An 'as found'  work in progress. (13)

Captain Frank Gilbert

Captain Frank Gilbert.
Possibly on board the LESCHI, 1950.
Original photo from the S. P. H. S.©


     "Skipper Frank Gilbert retired from the pilothouse after 55-years of steamboating, mostly on Lake Washington.
      Gilbert's home is full of pictures and other mementos of his life on the water. He recalls such vessels as the lake steamer DAWN, which he helped to build in the Lake Wash. Shipyards at Houghton, when he was a young man.
      Later Gilbert ran the 250-passenger capacity DAWN.
      'Back in 1919 I was going to help a fellow out on the DAWN for a few days, Gilbert said. 'I stayed 22-years.'
      The DAWN called at landings all along the west side of Mercer Island.

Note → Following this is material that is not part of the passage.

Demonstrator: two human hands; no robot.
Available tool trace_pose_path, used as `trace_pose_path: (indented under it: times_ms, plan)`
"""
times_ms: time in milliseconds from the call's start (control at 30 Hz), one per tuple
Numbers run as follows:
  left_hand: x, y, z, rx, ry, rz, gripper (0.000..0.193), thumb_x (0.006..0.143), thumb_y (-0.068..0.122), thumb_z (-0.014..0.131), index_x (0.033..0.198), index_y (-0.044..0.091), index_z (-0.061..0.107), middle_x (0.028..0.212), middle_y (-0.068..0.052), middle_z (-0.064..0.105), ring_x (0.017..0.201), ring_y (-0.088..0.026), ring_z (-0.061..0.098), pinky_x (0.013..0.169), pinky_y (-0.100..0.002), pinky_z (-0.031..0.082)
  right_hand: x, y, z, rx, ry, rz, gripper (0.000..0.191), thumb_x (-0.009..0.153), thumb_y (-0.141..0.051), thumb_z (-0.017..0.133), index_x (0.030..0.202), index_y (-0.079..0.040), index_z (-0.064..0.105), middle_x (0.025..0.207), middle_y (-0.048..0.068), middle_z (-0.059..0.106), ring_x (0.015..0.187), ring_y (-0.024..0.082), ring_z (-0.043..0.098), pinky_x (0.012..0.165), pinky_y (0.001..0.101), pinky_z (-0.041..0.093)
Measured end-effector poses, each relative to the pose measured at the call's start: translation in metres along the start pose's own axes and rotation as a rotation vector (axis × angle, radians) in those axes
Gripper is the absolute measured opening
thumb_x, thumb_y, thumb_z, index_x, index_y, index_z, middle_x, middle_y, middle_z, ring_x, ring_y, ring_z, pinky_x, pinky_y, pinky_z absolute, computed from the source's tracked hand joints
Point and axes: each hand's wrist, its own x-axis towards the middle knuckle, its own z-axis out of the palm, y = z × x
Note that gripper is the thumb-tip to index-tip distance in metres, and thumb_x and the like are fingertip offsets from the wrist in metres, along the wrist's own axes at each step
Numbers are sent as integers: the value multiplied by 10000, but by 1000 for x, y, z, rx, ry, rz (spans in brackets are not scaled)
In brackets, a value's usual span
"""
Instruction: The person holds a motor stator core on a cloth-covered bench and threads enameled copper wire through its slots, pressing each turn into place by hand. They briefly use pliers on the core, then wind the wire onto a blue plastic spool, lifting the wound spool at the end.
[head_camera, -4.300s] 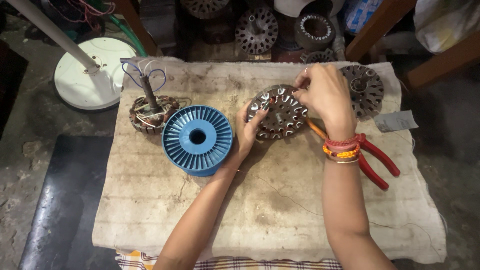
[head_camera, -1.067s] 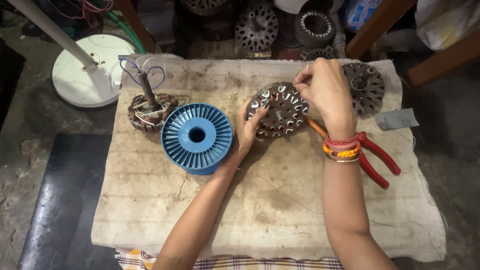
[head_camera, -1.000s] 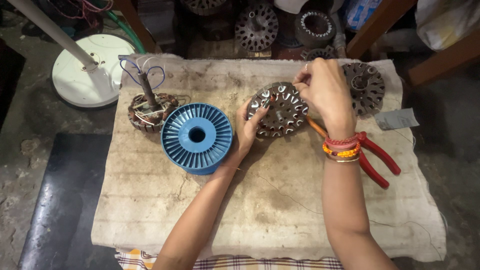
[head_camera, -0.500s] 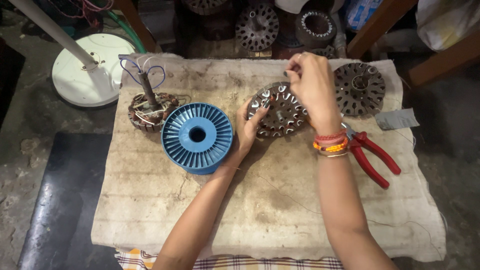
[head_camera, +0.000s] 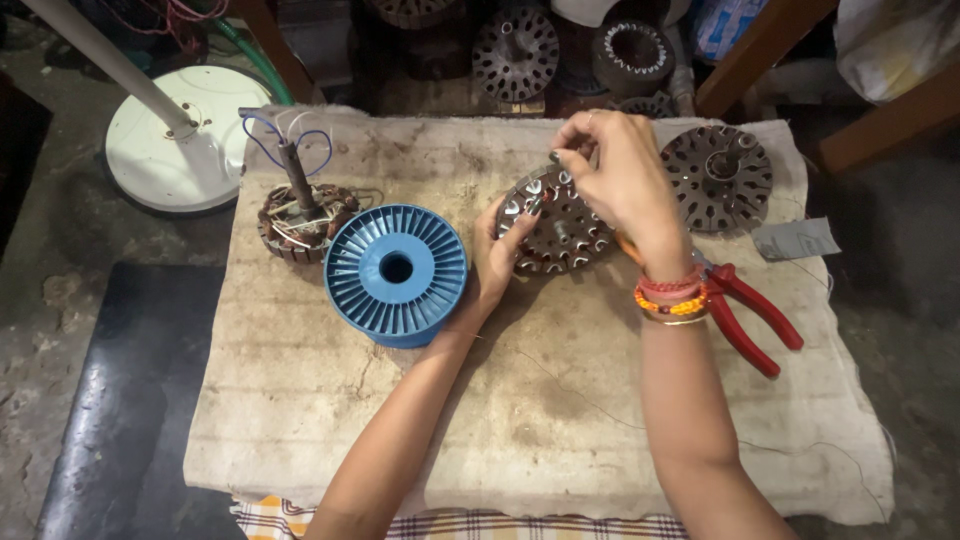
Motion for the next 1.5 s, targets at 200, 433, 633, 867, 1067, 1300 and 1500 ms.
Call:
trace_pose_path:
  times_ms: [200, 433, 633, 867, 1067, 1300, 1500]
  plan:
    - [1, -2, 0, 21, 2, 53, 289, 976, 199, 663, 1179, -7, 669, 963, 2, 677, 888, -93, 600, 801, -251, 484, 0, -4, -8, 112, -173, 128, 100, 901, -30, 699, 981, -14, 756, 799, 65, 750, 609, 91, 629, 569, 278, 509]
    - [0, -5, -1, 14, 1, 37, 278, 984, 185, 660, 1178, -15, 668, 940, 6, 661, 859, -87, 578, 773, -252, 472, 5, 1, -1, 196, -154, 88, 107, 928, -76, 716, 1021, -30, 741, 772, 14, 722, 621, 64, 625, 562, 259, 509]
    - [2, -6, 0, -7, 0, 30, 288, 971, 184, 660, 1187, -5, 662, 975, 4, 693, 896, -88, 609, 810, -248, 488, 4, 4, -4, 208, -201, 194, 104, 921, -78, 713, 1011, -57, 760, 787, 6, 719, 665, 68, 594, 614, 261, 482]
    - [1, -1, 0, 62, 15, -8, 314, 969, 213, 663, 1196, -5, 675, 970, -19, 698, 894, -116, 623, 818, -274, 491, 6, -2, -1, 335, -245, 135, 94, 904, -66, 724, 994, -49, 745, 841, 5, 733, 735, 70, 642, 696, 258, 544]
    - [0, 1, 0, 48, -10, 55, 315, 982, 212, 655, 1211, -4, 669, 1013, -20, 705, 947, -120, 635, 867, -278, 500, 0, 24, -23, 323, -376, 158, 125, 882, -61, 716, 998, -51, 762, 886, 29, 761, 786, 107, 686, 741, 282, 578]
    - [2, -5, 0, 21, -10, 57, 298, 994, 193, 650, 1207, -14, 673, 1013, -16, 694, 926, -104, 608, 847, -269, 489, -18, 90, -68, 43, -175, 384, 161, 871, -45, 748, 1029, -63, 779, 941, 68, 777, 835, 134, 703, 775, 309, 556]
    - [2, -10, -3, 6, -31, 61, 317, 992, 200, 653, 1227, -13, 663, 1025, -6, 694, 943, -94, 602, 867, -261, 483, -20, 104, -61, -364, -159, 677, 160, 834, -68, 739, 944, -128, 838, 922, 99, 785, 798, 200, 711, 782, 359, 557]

Her home port was Leschi. Gilbert can call off the island landings like an old street-car conductor on a familiar line:
      'There was Thompson's; then East Seattle, then it was Proctor's, Tennent's, Zimmerman's, Ogden's, Island Park, Franklin, County, Mermont, Lotts', Miller's and Michael's. The fare was 25-cents for a round trip. The passengers were wonderful. I knew them all as friends.'
      The DAWN had a crew of one. Gilbert was pilot, conductor, and roustabout. During the 22-year period, he worked the 5:30 pm to 1:30 am shift. Swen Hanson had the morning and afternoon trips.
      When the Lake Washington Floating Bridge was built the DAWN rode off into the sunset. Today she lies on the bottom off Richmond Beach, where she was sunk deliberately about the time the Second World War began.
      Skipper Gilbert went to work on the LESCHI about 1940 and stayed on until she made her final landing at Kirkland, 30 January 1950.
      'She was a great boat. Still is. She's on the Mukilteo-Columbia Beach run.'
      Would Gilbert rather pilot a Lake Washington run, or just fish and loaf, as his doctor advises?
      'I'd love to get back on the boats again, I've had good luck fishing, but it's nothing like steamboating."
Above text from the Seattle Times, 15 September 1957.

Captain Ward H. Henshaw

On Board the ILLAHEE, 1956.

Captain Ward H. Henshaw
1956
Around Colman Ferry Terminal they talk about Capt. Ward H. Henshaw as a ferryboat master who gets the job done without any fuss or bother.
      "You hardly know he's aboard the boat, but you're always certain he'll do a good job", a dock superintendent said.
      This quiet efficiency undoubtedly is a product of some 38-years as a skipper on Puget Sound. But it also is a natural manifestation of a man of Captain Henshaw's character––in other words, he's just that kind.
       Now skipper of the WSF ILLAHEE, running between Seattle and Winslow, Bainbridge Is, Henshaw first became familiar with the waterfront as a boy playing hooky.
      This early interest took him into a sailing career which has put him in charge of many of the ferries sailing the Sound.
      Now 72, Henshaw says he thinks he'll retire to his Winslow home next year. But that's one the boys around Colman Dock say he's been telling for years.
      "He'll go on one of his fishing trips and come back raring to go," they
say.Seattle Times, 1 January 1956.

Captain Irving Johnson
Onboard YANKEE with wife Electa

The famous Captain Irving Johnson
and Electa Johnson, 1958, at Gloucester, MA.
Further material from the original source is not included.